We love predictions. We love the way they create awe-inspiring futures that we either welcome with great anticipation or fear with crippling horror. The bigger and bolder, the better. If it’s the future, it undoubtedly will be spectacular.
I still remember sitting in Mr. Carls’ fifth-grade class at St. Patrick Grade School when he informed us all that we would be alive in the year 2000. We all gasped and marveled at a time so distant, when summers would surely last forever and bubble gum would be free. Oh, how lucky we would be to live in the year 2000.
Now that we’ve chugged past Y2K, not to mention the uneventful slide right through the end of the Mayan calendar in 2012, we seem to have steered clear of destruction and are headed straight toward a future of self-flying cars (finally!) and underwater coastal cities, thanks to the rising oceans as the polar ice caps melt. The future has never loomed larger.

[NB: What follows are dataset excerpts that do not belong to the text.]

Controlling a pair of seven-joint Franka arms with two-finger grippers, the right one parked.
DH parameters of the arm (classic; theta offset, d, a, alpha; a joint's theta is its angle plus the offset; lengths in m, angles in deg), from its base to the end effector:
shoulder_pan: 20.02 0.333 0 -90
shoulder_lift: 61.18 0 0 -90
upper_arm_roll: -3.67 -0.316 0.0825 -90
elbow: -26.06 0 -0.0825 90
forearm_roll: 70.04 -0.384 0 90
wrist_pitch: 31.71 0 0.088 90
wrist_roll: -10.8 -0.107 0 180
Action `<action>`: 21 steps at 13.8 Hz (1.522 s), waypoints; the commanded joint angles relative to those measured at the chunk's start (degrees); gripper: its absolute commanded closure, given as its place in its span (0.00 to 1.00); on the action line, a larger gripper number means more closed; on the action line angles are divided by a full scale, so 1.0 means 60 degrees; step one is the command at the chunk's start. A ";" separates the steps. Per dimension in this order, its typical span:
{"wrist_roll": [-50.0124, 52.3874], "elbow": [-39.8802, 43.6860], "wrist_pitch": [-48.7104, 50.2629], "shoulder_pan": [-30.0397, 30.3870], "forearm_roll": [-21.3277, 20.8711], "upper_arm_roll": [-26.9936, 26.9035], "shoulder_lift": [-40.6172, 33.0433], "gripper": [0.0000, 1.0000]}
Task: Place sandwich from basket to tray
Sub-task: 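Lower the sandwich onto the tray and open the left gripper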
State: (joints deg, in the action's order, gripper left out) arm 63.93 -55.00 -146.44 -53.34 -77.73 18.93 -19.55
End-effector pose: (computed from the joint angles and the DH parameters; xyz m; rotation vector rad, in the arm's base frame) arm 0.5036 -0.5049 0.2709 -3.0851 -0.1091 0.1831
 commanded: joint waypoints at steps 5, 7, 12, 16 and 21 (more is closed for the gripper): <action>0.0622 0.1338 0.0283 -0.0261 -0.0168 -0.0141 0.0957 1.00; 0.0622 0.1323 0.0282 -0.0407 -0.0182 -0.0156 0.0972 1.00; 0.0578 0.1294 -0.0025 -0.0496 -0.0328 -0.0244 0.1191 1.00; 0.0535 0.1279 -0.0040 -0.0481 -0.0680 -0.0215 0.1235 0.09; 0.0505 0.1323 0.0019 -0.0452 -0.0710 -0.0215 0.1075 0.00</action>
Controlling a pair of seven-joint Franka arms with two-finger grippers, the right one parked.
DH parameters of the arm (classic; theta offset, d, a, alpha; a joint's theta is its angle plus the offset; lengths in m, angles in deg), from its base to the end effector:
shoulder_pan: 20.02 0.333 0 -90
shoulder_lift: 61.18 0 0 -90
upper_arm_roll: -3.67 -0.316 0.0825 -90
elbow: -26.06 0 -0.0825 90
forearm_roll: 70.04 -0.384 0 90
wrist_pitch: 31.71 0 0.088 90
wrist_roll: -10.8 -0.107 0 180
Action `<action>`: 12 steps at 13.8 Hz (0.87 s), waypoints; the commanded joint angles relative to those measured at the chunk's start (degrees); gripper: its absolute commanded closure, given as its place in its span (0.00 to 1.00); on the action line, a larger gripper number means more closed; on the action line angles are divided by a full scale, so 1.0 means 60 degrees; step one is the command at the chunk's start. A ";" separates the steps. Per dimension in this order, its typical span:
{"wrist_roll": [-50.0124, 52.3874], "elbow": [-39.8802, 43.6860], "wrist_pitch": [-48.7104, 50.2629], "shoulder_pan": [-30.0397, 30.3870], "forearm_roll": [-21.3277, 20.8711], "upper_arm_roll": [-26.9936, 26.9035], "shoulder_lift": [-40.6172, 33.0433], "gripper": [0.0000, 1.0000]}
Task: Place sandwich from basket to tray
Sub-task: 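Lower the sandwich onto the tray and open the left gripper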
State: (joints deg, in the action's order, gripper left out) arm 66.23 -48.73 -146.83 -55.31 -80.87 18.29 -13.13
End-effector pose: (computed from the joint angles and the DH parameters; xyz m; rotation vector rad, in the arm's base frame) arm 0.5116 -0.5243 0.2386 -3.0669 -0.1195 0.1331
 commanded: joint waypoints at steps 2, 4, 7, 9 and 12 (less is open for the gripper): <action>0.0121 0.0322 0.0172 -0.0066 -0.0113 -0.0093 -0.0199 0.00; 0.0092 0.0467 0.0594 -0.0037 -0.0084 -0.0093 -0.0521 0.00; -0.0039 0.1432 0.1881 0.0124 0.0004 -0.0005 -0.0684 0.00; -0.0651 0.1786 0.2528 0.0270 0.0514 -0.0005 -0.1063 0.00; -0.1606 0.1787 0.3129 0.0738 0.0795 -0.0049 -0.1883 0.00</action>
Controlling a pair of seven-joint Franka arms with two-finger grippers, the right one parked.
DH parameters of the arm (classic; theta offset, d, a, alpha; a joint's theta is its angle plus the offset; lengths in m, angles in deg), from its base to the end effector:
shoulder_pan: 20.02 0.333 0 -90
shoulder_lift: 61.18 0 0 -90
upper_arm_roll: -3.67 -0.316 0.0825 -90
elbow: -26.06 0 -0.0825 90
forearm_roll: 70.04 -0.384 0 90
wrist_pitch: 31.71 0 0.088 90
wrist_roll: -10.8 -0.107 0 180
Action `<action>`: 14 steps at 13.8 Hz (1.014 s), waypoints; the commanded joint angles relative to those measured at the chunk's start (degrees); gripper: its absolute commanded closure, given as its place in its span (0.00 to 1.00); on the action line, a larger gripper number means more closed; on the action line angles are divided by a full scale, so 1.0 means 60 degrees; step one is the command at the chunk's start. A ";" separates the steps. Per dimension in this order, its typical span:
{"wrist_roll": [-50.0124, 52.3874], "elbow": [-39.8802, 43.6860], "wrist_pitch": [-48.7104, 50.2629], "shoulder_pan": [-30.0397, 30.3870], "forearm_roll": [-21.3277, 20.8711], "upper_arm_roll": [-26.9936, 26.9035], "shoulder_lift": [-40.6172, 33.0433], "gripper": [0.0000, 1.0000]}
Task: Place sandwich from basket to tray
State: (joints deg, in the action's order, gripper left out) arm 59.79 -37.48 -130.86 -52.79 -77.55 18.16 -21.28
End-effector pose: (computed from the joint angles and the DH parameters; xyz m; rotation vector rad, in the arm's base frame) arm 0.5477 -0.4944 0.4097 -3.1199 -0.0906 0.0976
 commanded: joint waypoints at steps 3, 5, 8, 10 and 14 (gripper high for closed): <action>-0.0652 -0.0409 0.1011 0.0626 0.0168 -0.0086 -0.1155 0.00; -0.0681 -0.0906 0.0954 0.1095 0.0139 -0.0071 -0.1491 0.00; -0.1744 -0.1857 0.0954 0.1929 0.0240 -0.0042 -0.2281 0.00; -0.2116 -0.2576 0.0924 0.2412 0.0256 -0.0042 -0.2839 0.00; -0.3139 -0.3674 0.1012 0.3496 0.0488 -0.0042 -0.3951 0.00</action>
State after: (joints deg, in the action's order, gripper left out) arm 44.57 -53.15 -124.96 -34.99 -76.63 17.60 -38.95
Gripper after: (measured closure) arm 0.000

Data and communication are sure to play a huge role in that future. There’s no limit to the power of information and the algorithms and artificial intelligence that can turn it into actionable heroics. A recent report, "Industry 4.0 Demands the Co-Evolution of Workers and Manufacturing Operations," penned by Dr. Irene Petrick, market innovation director, and Dr. Faith McCreary, principal engineer, Internet-of-Things Group at Intel, indicates that Industry 4.0 and the Industrial Internet of Things (IIoT) are quickly altering how products are manufactured. But, according to authors, who collected information from 145 manufacturing professionals, “When we envision intelligent factories of the future, we often put technology in a starring role, but technology alone will not ensure a successful transition to an intelligent factory.” The success of that transition is in the hands of factory personnel.
“Fully 98% of the workers who participated believed that they had direct or indirect influence over technology adoption and implementation decisions. These individuals are potential allies in the path to the future, if only we can harness their interest in change,” according to the report.
As many employees fear the impact of technology, futurists see a different path. The London School of Economics (LSE) published a study entitled, “Robots at Work,” on the use of industrial robots. “Productivity has improved by around 15% due to industrial robots,” said Guy Michaels, LSE’s head of research. “At the same time, the proportion of low-skilled labor dropped, and pay increased slightly. Industrial robots don’t have any significant impact on the number of employees overall.”
A recent study by the Centre for European Economic Research on behalf of the German Federal Ministry for Education and Research revealed similar findings in the country with the world’s third-densest industrial robot workforce. The number of people employed in Germany reached 44 million in 2017, the highest figure since reunification (Figure 1). And the rapid spread of industrial robots hasn’t made a dent in employment figures.
“The modernization of production shifts hazardous, unhealthy and monotonous work to the machines,” explains Junji Tsuda, president of the International Federation of Robotics. “In the vast majority of cases, only certain activities of a job are automated and not the entire spectrum of an employee’s work.”
As much as big data and industrial robots may change manufacturing, 3D printing could make an even bigger ripple, with its localized production and batch-of-one capabilities. No one knows what lies in store, but, like death and taxes, technology is inevitable. Buckle up. Here comes the future.